● TASK OBJECTIVE: Reproduce verbatim only the line that holds "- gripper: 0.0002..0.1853" and the lines that follow it to the end of the listing.
== == ==
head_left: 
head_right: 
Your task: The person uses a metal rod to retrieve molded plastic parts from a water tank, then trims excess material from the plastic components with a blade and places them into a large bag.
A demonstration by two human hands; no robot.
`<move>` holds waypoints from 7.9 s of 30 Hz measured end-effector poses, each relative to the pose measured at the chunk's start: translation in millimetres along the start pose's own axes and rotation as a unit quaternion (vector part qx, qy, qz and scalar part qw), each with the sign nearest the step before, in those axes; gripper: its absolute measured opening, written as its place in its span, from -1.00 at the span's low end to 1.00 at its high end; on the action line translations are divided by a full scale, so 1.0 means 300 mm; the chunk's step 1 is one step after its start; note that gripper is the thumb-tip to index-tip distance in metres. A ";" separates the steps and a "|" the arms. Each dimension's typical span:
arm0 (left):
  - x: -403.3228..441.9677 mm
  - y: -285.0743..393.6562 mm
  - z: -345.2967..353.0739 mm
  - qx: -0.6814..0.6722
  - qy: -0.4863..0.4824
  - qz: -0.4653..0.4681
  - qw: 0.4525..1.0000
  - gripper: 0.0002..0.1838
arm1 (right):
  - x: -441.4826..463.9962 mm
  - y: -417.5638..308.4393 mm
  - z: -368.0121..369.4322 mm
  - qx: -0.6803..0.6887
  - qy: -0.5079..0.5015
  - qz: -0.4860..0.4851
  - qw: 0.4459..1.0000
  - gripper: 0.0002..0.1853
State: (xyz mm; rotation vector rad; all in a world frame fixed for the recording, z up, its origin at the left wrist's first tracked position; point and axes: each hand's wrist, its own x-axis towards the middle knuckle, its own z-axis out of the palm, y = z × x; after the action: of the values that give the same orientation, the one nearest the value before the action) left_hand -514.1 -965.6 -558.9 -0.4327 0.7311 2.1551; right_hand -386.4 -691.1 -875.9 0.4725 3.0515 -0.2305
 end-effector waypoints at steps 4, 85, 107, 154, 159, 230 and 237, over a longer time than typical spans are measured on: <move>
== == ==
● RESPONSE AREA:
  - gripper: 0.0002..0.1853
State: (xyz mm; rotation vector rad; all in a world frame fixed for the recording, z up, its origin at the left wrist's first tracked position; point and axes: each hand's wrist, its own x-axis towards the middle knuckle, its own z-axis out of the palm, y = z × x; after the action: of the values that give the same orientation, the one nearest the value before the action) left_hand -514.1 -965.6 -558.9 -0.4327 0.7311 2.1551; right_hand -386.4 -691.1 -875.9 0.4725 3.0515 -0.2305
 end-effector waypoints at steps 4, 85, 107, 154, 159, 230 and 237, over a longer time than typical spans are measured on: <move>

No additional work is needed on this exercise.